PROBLEM STATEMENT ▸
Scan the entries below for the word "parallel". Copy each line that has it.

Stored data:
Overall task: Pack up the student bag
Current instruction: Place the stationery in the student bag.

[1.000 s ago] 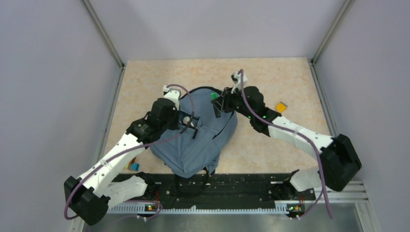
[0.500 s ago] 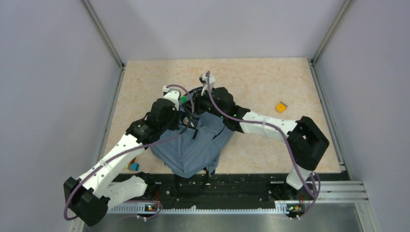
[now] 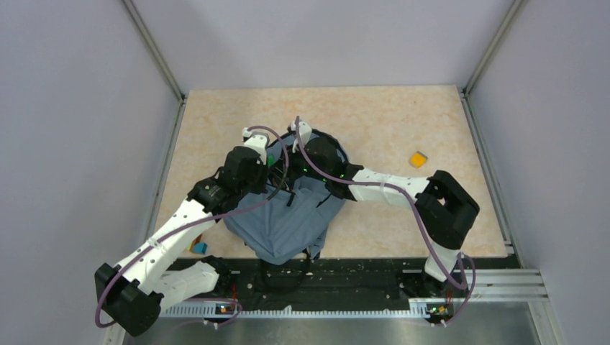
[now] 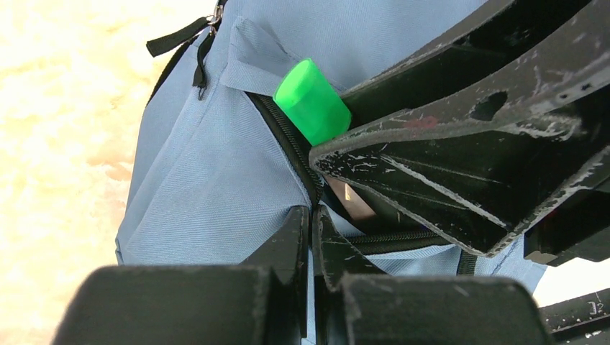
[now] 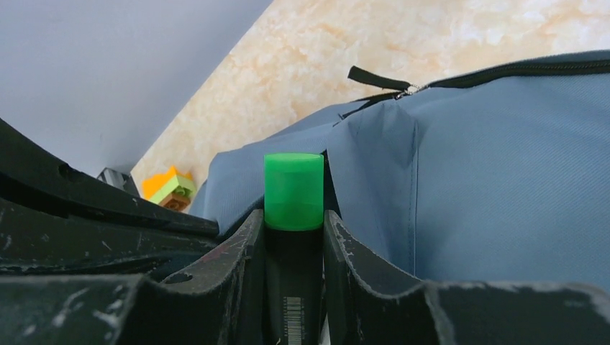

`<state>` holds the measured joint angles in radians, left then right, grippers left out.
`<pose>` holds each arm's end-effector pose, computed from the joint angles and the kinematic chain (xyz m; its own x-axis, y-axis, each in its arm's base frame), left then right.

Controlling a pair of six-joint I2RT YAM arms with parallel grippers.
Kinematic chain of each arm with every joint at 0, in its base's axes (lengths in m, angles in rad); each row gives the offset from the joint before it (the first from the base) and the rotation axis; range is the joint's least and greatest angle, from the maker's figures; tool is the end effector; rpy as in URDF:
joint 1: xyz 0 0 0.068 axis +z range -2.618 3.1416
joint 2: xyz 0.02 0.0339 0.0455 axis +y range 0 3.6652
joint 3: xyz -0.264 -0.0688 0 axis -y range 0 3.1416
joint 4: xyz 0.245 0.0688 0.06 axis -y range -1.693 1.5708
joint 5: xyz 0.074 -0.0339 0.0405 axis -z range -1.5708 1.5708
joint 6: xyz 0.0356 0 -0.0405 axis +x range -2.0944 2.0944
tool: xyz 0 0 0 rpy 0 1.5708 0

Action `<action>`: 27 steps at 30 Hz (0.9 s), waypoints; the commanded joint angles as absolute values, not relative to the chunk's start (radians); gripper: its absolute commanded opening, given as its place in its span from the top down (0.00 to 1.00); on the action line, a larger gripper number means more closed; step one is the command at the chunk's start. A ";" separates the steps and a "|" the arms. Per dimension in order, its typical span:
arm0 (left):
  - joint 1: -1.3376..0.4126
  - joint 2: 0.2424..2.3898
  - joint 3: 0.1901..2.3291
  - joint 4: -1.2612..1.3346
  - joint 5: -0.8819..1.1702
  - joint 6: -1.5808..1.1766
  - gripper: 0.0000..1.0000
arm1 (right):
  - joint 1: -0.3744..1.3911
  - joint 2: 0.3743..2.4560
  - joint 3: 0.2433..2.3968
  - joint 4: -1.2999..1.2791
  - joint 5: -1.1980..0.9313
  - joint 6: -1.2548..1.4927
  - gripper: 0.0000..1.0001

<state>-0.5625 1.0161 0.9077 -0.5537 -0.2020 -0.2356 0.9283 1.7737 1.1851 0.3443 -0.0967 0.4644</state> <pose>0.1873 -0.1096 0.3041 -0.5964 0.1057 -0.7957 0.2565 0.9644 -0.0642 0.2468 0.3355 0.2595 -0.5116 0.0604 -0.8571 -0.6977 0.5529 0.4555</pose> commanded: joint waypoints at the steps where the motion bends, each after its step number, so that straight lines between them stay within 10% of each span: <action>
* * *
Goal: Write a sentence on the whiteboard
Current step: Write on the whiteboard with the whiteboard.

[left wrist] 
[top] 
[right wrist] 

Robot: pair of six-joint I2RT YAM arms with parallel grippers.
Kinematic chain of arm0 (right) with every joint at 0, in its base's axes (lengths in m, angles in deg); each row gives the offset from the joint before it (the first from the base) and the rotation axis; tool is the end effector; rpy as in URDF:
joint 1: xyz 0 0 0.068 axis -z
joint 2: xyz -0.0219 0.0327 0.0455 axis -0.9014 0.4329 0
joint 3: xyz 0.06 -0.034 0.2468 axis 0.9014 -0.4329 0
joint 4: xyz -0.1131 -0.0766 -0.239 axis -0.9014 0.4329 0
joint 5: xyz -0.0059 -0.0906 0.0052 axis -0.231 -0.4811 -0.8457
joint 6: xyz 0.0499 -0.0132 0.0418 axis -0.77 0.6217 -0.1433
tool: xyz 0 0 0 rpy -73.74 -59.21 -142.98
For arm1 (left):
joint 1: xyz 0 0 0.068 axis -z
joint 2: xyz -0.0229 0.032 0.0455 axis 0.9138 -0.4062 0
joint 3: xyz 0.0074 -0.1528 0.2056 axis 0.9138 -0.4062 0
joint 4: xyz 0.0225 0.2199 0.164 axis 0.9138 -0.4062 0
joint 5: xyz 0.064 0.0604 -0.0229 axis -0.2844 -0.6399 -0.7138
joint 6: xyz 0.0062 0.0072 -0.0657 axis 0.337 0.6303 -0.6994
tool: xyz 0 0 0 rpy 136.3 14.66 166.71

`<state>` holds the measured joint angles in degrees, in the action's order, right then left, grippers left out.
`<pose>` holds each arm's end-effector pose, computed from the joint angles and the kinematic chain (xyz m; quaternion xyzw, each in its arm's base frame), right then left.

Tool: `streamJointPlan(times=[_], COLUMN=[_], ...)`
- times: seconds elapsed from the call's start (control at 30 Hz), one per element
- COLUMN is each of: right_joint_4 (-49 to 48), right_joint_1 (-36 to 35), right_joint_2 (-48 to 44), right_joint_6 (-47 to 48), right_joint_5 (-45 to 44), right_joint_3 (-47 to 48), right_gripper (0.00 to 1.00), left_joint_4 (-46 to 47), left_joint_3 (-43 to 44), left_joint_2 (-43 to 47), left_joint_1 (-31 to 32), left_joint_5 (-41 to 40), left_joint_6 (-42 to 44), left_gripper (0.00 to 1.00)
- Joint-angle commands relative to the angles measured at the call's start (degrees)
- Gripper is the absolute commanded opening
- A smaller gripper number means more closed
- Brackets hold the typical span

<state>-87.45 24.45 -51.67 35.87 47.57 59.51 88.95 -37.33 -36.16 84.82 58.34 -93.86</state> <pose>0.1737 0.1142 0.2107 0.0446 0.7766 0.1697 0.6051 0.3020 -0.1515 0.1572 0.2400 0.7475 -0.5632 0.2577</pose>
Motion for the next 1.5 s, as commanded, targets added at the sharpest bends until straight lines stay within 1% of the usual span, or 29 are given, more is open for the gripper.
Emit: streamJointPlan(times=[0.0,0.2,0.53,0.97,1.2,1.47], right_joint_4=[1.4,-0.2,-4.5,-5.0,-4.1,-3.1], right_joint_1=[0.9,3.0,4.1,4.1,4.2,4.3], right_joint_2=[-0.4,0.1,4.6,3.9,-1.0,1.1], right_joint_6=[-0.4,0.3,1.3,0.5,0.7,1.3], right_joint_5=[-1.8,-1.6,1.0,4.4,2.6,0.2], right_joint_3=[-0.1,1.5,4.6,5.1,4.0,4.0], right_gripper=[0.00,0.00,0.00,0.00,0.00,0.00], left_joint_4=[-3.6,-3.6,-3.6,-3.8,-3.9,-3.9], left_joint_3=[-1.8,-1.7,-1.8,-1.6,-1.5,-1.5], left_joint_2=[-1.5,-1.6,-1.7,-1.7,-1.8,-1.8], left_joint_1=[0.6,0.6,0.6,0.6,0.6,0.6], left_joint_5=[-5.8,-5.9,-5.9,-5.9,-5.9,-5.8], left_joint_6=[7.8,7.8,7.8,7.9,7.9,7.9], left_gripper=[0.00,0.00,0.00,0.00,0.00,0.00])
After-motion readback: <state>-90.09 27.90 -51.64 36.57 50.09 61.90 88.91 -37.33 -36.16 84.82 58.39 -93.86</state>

WORKED SOLUTION ▸
Controlling a pair of six-joint I2RT YAM arms with parallel grippers.
Robot: pair of six-joint I2RT YAM arms with parallel grippers.

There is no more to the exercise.